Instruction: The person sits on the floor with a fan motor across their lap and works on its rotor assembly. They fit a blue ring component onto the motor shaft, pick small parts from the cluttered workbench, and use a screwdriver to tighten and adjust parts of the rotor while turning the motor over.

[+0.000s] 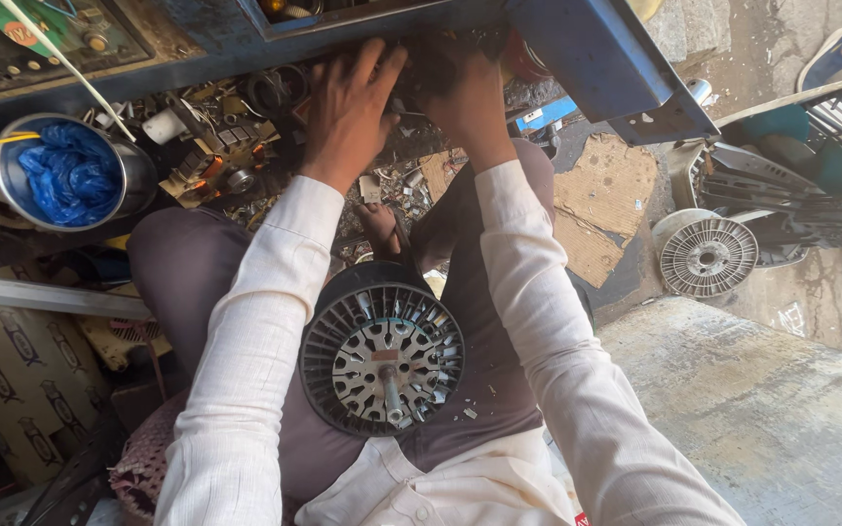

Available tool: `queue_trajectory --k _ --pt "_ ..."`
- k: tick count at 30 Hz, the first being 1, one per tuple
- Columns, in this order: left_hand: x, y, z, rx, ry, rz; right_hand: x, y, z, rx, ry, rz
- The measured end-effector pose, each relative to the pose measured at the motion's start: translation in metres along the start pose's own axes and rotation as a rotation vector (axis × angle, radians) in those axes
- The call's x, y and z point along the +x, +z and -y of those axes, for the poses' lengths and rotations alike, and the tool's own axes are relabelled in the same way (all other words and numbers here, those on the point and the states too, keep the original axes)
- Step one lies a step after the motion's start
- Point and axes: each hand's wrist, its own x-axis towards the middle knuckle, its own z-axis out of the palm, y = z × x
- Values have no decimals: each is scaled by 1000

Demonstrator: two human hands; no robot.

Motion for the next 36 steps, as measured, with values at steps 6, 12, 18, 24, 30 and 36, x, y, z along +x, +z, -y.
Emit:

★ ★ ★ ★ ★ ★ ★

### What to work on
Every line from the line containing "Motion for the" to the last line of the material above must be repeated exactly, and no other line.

### Response for this exercise
Motion for the next 36 steps, as measured, with values at steps 6, 12, 18, 24, 30 and 36, x, y, z along +x, +z, -y.
Emit:

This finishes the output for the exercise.